Je suis jalouse. Jalouse et furieuse. Tout au long de ma lecture. Cette oscillation permanente entre ces sentiments mêlés ne rend pas la lecture confortable. Avec en sus une admiration sans bornes. Je traque la phrase bancale qui déséquilibrerait l’édifice, le chapitre superflu, le passage qui lasse, suscite un brin d’ennui, provoque l’envie de sauter quelques lignes. Rien. Chaque nouvelle idée accroche, accroit mon intérêt, parce qu’elles sont nombreuses, ces idées, toutes celles qui passent par la tête de cet homme dont il n’a résolument pas voulu faire un héros, juste un homme amoureux (mais est-ce un homme ou une femme ? Même de cela on n’est pas sûr) qui prend sa voiture et prend la route, la fuite, sa vie en main, quitte, part, sans trop de certitude quant à ce qu’il va trouver à l’arrivée, si on va l’accueillir en retour. Des chapitres courts avec des titres – verbes à l’infinitif – qui engagent le lecteur comme le conducteur d’un ronronnement de moteur bien réglé. Et alors il y a chez cet auteur une façon particulière de jouer de subterfuge aussi bien que le meilleur des contorsionnistes : chaque fois que le lecteur croit avoir découvert un détail qui permettrait de cerner le personnage principal et celui pour qui il part, ou mieux encore un détail plus personnel quant à l’histoire racontée, une précision autobiographique de l’auteur, la phrase suivante le déséquilibre, se rit de sa naïveté, le voici obligé de reprendre de la hauteur, parce que l’auteur écrivait en général bien sûr ou alors livre juste le contraire de ce qu’il vient d’affirmer. Jamais l’auteur ne nous laisse nous installer dans une histoire bien ficelée, ces personnages fluctuent sans cesse, il les floute volontairement, comme dans les photos d’art. Oui, la façon de nous tenir proche et à distance de ces personnages tient du grand art, c’est indéniable.

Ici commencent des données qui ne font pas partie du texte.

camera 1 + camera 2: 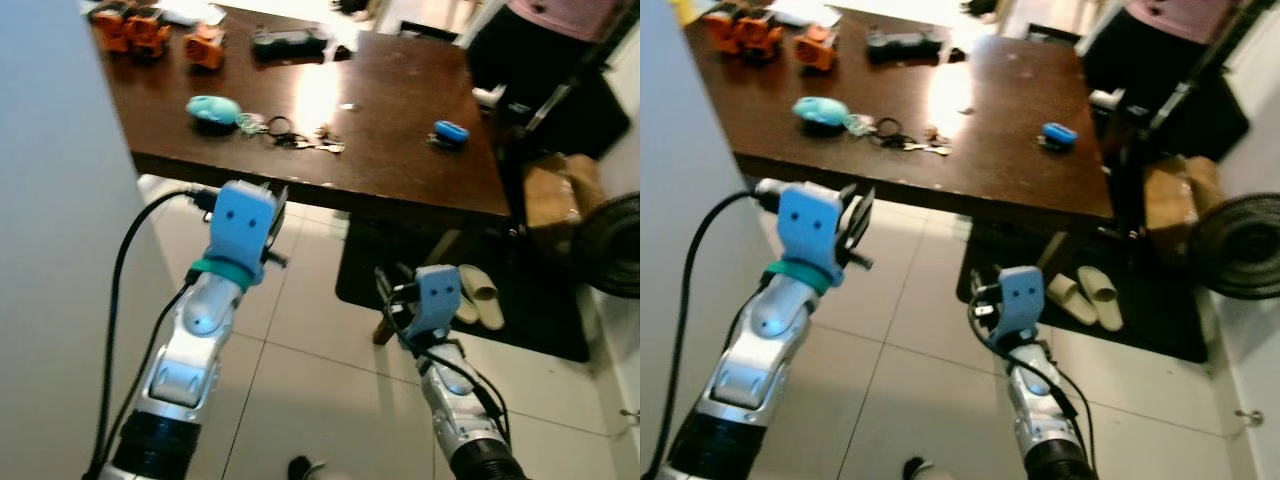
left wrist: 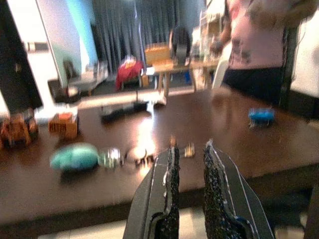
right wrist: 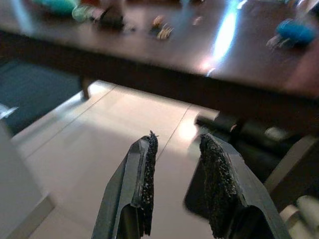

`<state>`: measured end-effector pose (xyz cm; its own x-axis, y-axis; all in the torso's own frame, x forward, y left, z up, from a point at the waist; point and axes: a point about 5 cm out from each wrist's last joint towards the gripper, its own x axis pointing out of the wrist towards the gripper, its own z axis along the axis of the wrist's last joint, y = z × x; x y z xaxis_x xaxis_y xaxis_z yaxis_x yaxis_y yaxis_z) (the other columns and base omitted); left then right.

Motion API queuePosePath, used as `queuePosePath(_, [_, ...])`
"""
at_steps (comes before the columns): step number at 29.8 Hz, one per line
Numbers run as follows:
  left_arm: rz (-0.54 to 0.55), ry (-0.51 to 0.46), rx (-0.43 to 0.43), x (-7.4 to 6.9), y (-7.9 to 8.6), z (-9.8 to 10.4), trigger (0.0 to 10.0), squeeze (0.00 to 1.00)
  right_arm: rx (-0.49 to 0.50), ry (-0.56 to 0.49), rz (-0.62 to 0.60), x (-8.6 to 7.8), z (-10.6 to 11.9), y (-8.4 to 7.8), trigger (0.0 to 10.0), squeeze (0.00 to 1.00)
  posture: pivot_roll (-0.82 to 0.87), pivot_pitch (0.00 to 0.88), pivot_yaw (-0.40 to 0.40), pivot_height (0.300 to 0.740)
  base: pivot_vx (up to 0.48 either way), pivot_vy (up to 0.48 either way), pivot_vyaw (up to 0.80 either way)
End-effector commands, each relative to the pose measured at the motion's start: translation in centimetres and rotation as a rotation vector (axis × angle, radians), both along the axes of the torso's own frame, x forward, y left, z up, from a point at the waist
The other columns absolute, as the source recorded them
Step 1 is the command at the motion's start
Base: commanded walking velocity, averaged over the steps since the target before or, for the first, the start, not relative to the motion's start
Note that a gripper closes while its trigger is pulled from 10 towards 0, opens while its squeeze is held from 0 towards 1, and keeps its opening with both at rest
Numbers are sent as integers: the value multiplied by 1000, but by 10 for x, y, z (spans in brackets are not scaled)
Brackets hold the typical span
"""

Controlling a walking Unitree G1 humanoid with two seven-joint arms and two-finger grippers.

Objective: Hang keys on a hook

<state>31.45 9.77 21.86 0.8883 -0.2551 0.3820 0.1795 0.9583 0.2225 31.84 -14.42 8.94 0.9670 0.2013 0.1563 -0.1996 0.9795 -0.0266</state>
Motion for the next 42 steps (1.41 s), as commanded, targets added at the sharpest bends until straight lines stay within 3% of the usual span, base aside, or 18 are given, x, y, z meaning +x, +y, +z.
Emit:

Bref voici un deuxième « roman », qui n’en est pas un, pas véritablement, et certes on pourrait avoir envie de le lire en une fois, mais ce serait dommage de ne pas s’octroyer des pauses, comme lorsqu’on prend sa voiture sans avoir un horaire, on part et on peut s’écarter du plus court chemin, garer son véhicule sur la place de l’église d’un village dont on n’a jamais entendu le nom, même si toutes les églises ont fermé leur porte, et que celle-ci ne nous laissera pas non plus entrer admirer son chœur sans qu’on se soit annoncé, annoncé à qui, où donc loge le curé, le presbytère est abandonné, à moins qu’on n’ait décidé de faire un petit somme sur une aire d’autoroute, déserte à cette heure et on ne dormira que d’un œil, regrettant de n’avoir pas choisi la station d’essence précédente, -la jalousie, vous dis-je, moi aussi j’aurais aimer écrire cela si j’avais eu l’idée avant lui, comme il l’écrit, François Bon, dans la phrase en exergue du livre : «  Chacun devrait pouvoir publier son propre livre qui s’appelle Autoroute. Ce serait pas une belle affaire, ça ? ».

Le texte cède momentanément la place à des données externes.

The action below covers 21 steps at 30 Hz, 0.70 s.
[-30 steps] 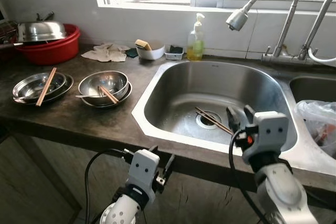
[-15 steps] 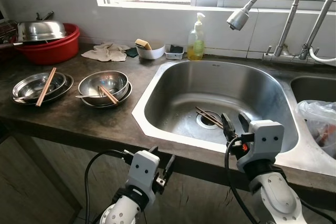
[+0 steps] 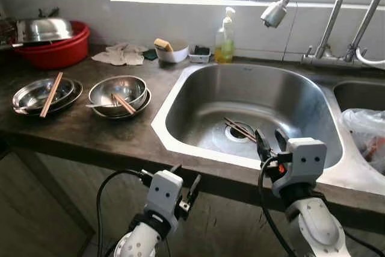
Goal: Kitchen organization
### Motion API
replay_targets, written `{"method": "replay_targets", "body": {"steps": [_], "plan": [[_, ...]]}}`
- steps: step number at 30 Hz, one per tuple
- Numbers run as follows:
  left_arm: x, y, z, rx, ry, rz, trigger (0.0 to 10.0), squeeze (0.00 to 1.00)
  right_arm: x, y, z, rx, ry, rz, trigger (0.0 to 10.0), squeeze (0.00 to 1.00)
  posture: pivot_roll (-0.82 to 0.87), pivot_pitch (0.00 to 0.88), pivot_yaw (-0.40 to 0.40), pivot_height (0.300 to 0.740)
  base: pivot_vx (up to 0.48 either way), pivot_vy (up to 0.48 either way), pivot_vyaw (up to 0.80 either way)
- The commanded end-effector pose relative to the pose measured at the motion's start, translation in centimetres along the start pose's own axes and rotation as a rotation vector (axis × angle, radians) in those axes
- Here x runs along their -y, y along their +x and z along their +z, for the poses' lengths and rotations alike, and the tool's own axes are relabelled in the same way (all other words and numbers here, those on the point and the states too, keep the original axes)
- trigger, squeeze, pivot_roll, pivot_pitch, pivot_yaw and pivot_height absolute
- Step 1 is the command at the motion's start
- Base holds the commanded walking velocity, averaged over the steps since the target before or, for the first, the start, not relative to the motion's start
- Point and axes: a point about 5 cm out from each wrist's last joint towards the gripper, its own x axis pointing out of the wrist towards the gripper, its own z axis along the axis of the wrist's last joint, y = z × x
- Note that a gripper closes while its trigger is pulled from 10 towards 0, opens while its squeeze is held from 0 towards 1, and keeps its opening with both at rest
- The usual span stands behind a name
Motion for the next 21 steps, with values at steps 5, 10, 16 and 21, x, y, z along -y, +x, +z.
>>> {"method": "replay_targets", "body": {"steps": [5,10,16,21], "plan": [[-0.06,-0.13,-0.16,-0.014,0.006,0.003,10.0,0.0,-0.46,0.11,-0.06,0.004,0.011,0.01,10.0,0.0,0.02,0.0,-0.001,0.74,-0.292,0.0,0.0],[-0.1,-0.1,-0.14,-0.015,0.007,0.003,10.0,0.0,-0.57,0.16,-0.18,0.0,0.015,0.011,10.0,0.0,0.02,0.0,-0.002,0.74,-0.295,0.0,0.0],[-0.13,-0.11,-0.14,-0.015,0.009,0.002,10.0,0.0,-0.6,0.11,-0.4,-0.014,0.024,0.003,10.0,0.0,0.02,0.0,0.0,0.74,-0.291,0.0,0.0],[-0.16,-0.1,-0.14,-0.016,0.01,0.002,10.0,0.0,-0.71,-0.04,-0.8,-0.034,0.024,0.011,10.0,0.0,0.02,0.0,0.002,0.74,-0.293,0.0,0.0]]}}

Alors pour calmer ma jalousie, je pourrais me dire que ce n’est qu’un livre réussi, rien de plus, sauf que je pressens que l’auteur construit son œuvre, depuis le travail qu’il a publié sur son blog à propos de réclames illustrées des grandes surfaces que nous recevons dans nos boîtes aux lettres. Durant une année chaque jour que Dieu fait, il a écrit un récit à propos d’un de ces objets en promotion à côté de sa photo. À consulter ici. Le Catalogue 2022 – Sébastien Bailly

Quant à son premier roman, si vous ne l’avez pas lu, des extraits se trouvent sur mon blog ici.

Le coin lecture – L’impermanence des traces

Alors certes le travail de l’éditeur pourrait pécher, n’être pas à la hauteur du premier avec une présentation moins réussie. Il était difficile de faire aussi bien, et pourtant Le Tripode y est parvenu.